## Task to complete:
From the first line to the last, retype the data below exactly.

## Material provided:
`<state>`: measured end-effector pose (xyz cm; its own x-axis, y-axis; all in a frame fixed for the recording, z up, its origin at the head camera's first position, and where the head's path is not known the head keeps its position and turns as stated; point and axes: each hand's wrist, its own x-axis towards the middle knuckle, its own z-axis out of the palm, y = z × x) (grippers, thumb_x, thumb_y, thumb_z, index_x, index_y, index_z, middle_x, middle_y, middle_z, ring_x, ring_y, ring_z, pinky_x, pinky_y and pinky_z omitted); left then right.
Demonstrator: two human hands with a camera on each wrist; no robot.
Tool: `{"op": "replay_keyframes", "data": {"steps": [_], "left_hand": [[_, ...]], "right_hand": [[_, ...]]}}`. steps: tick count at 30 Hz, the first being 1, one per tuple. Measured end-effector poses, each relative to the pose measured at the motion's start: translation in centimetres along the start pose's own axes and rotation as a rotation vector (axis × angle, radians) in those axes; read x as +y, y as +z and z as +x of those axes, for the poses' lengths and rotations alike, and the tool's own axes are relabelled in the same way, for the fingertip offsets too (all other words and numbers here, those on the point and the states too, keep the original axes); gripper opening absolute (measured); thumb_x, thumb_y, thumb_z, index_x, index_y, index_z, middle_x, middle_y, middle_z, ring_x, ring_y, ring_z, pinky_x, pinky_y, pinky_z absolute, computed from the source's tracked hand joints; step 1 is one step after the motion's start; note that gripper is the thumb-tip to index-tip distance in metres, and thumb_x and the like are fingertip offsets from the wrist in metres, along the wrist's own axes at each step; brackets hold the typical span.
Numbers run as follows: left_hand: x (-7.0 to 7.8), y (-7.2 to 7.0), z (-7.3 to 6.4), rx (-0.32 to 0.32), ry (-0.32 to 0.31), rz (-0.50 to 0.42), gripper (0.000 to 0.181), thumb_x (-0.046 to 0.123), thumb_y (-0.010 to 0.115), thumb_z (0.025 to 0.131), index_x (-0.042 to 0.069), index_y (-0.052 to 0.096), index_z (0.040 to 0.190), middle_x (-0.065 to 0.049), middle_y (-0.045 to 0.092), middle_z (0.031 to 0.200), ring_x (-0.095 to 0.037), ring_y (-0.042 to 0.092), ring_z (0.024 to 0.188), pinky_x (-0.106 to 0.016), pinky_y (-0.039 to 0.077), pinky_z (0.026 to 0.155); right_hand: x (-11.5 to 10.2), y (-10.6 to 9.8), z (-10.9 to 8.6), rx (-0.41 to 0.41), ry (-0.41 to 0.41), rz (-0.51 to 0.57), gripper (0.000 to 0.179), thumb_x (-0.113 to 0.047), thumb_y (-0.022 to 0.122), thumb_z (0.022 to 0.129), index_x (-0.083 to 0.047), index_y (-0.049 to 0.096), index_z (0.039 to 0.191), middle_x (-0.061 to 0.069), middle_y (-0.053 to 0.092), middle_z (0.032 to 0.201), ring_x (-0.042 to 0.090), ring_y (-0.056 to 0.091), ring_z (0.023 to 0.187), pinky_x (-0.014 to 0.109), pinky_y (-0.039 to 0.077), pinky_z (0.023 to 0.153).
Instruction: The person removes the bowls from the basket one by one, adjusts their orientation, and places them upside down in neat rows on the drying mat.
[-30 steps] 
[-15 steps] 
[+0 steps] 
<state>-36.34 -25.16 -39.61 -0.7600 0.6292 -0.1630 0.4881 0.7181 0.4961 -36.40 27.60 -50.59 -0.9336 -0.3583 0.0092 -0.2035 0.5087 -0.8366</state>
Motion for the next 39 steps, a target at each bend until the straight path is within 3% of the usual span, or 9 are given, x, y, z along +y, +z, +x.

## Output:
`<state>`: measured end-effector pose (xyz cm; its own x-axis, y-axis; all in a frame fixed for the recording, z up, its origin at the head camera's first position, and where the head's path is not known the head keeps its position and turns as stated; point and axes: each hand's wrist, its own x-axis towards the middle knuckle, its own z-axis out of the palm, y = z × x) (grippers, thumb_x, thumb_y, thumb_z, index_x, index_y, index_z, middle_x, middle_y, middle_z, ring_x, ring_y, ring_z, pinky_x, pinky_y and pinky_z omitted); left then right.
Demonstrator: two human hands with a camera on each wrist; no robot.
Tool: `{"op": "replay_keyframes", "data": {"steps": [_], "left_hand": [[_, ...]], "right_hand": [[_, ...]]}}`. steps: tick count at 30 Hz, the first being 1, one per tuple. Measured end-effector poses, each relative to the pose measured at the motion's start: translation in centimetres along the start pose's own axes and rotation as a rotation vector (axis × angle, radians) in those axes; read x as +y, y as +z and z as +x of those axes, for the poses' lengths and rotations alike, and the tool's own axes are relabelled in the same way, for the fingertip offsets too (all other words and numbers here, those on the point and the states too, keep the original axes); gripper opening absolute (measured); thumb_x, thumb_y, thumb_z, index_x, index_y, index_z, middle_x, middle_y, middle_z, ring_x, ring_y, ring_z, pinky_x, pinky_y, pinky_z absolute, computed from the source's tracked hand joints; step 1 is one step after the motion's start; note that gripper is the thumb-tip to index-tip distance in metres, and thumb_x and the like are fingertip offsets from the wrist in metres, along the wrist's own axes at each step; brackets hold the typical span.
Numbers run as follows: left_hand: x (-7.0 to 7.8), y (-7.2 to 7.0), z (-7.3 to 6.4), rx (-0.32 to 0.32), ry (-0.32 to 0.31), rz (-0.50 to 0.42), gripper (0.000 to 0.181), thumb_x (-0.046 to 0.123), thumb_y (-0.010 to 0.115), thumb_z (0.025 to 0.131), index_x (-0.042 to 0.069), index_y (-0.052 to 0.096), index_z (0.040 to 0.190), middle_x (-0.065 to 0.049), middle_y (-0.045 to 0.092), middle_z (0.031 to 0.200), ring_x (-0.095 to 0.037), ring_y (-0.042 to 0.092), ring_z (0.024 to 0.188), pinky_x (-0.106 to 0.016), pinky_y (-0.039 to 0.077), pinky_z (0.026 to 0.155); right_hand: x (-11.5 to 10.2), y (-10.6 to 9.8), z (-10.9 to 8.6), rx (-0.41 to 0.41), ry (-0.41 to 0.41), rz (-0.51 to 0.57), gripper (0.000 to 0.179), thumb_x (-0.113 to 0.047), thumb_y (-0.022 to 0.122), thumb_z (0.022 to 0.129), index_x (-0.083 to 0.047), index_y (-0.049 to 0.096), index_z (0.039 to 0.191), middle_x (-0.061 to 0.069), middle_y (-0.053 to 0.092), middle_z (0.032 to 0.201), ring_x (-0.042 to 0.090), ring_y (-0.056 to 0.091), ring_z (0.023 to 0.187), pinky_x (-0.014 to 0.109), pinky_y (-0.039 to 0.077), pinky_z (0.023 to 0.153).
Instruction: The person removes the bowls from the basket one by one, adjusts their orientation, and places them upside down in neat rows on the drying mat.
[-30 steps] 
[-15 steps] 
[+0 steps] 
<state>-36.34 -25.16 -39.61 -0.7600 0.6292 -0.1630 0.4881 0.7181 0.4961 -36.40 27.60 -50.59 -0.9336 -0.3583 0.0092 -0.2035 0.5087 -0.8366</state>
Motion for the next 39 steps, a target at each bend until the straight path is within 3% of the usual span, or 9 are given, x, y, z along +y, +z, +x.

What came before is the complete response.